23 Apr 2020 01:06 PM - last edited on 25 May 2023 08:32 AM by Karolina_Linda
I am looking for assistance and clarification regarding two things
I want to have adaptive load reduction stop occurring
I am trying to figure out what the traffic volume or trigger is causing ALR and then increase the necessary resources on the managed cluster node
I currently have a single managed cluster node and want to increase this to have two managed cluster nodes to create a balance of traffic load distribution and provide a layer of redundancy
My concern is that currently I have a single node located at one Data Center
Is it impactful or less desirable to leverage a network practice known as OTV between the cluster nodes?
This is a network protocol where both nodes reside in the same VLAN,
but the vlan is stretched and routed through IP. Usually to a different physical location.
Some latency occurs
I am curious what latency tolerances are available between the members nodes of a managed Cluster
Are there any commands or statistics the a managed cluster can provide regarding performance between the nodes?
Please advise and thanks!
Solved! Go to Solution.
23 Apr 2020 01:19 PM
You have to ensure near-zero latency (< 10ms) between cluster nodes. Also they have to have the time synchronized with NTP. See also: https://www.dynatrace.com/support/help/shortlink/managed-requirements#multi-node-installations
You can rely on typical network tools to check metrics/network reliability between nodes. You can also use Cassandra nodetool to check network histograms: https://cassandra.apache.org/doc/latest/troubleshooting/use_nodetool.html
nodetool is in /utils/cassandra-nodetool.sh
23 Apr 2020 03:43 PM
Two nodes should be avoided. I consider a single node superior to a two node cluster because it avoids the exposure to "split brain" problem that a two node cluster entails.
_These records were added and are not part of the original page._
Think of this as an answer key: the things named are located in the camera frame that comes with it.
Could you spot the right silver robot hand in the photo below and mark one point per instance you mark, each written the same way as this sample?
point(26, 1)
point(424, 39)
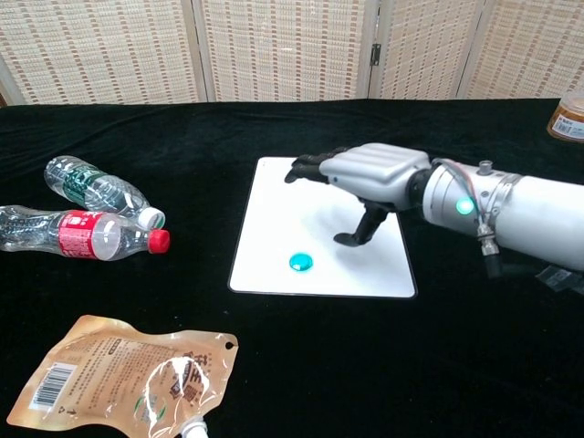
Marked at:
point(378, 173)

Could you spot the blue token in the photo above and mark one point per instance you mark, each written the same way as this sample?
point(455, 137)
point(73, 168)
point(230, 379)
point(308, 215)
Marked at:
point(300, 262)

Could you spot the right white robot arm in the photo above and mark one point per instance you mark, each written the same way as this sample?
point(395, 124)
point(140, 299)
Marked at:
point(538, 214)

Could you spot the white rectangular board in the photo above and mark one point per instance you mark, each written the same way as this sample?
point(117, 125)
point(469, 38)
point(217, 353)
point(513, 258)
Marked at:
point(283, 219)

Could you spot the black velvet tablecloth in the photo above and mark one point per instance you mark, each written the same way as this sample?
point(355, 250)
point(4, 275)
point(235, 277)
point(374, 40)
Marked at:
point(319, 128)

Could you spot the metal screen hinge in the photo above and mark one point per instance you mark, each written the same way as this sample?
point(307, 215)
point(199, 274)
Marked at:
point(375, 54)

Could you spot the woven folding screen panel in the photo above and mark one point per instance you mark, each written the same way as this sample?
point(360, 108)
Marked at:
point(424, 45)
point(283, 45)
point(534, 45)
point(91, 45)

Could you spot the clear jar brown contents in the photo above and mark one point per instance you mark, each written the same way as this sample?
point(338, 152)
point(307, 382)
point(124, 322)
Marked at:
point(568, 121)

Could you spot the clear bottle green label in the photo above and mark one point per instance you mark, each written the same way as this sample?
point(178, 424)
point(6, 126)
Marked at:
point(91, 182)

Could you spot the clear bottle red label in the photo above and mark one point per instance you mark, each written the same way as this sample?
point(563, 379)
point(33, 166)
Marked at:
point(77, 232)

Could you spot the brown spout pouch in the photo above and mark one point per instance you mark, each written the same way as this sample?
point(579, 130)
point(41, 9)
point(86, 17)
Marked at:
point(105, 365)
I would look at scaling vertically on the single node, and then going to a three node cluster if that is not sufficient.
11 Jun 2020 09:44 AM
Hi Dave,
Thank you for the valuable input. Would it perhaps make sense to document the fact that we should avoid 2-node installations, for example here:
And here:
In my opinion, this is currently not expressed by Dynatrace's documentation.
11 Jun 2020 03:57 PM
Hi Kallie,
I agree we need to update our docs and have requested this of the documentation team.
Thanks,
dave
16 Jun 2020 06:52 AM
Thanks Dave! I have one followup question, since you appear to have some expertise in the subject matter. If we do end up with the split brain scenario, are there any feasible methods to recover from it (while keeping the data), or is it just best to restore a previous Managed backup?
16 Jun 2020 05:12 PM
I believe the recovery mainly involves some commands you have to issue against cassandra. Support can help you recover in the event it happens. @Radoslaw S. might have some instructions, also. I have never recovered from one personally...
16 Jun 2020 09:50 PM
Thanks again Dave, appreciate it! Good stuff to know 🙂
18 Jun 2020 08:40 AM
You have to run cassandra-nodetool.sh repair after min. 3 hours disconnection between nodes. This is because Cassandra has a mechanism called "Hinted hand-off" which stores on a side all not synchronized chunks of data. It can store max 3 hours of data.
Usually upgrades don't take that long, so 2 node cluster should be safe in that aspect.
18 Jun 2020 09:02 AM
Sounds good, thanks for the information Radoslaw!
26 Apr 2020 04:17 PM
Dynatrace recommends that you use 3 nodes and not 2:
I too agree that there should be an indication on what factors trigger ALR, as that is affecting one of my clients too.
16 Jun 2020 11:56 AM
Thank you all for the help on this. We will be going to a 3 node solution. The good news is that the servers will be in the same VLAN and OTV will not be used to stretch the VLANS across different physical or logical spacings
16 Jun 2020 05:57 PM
Ideally a 3 node set up is what you would want.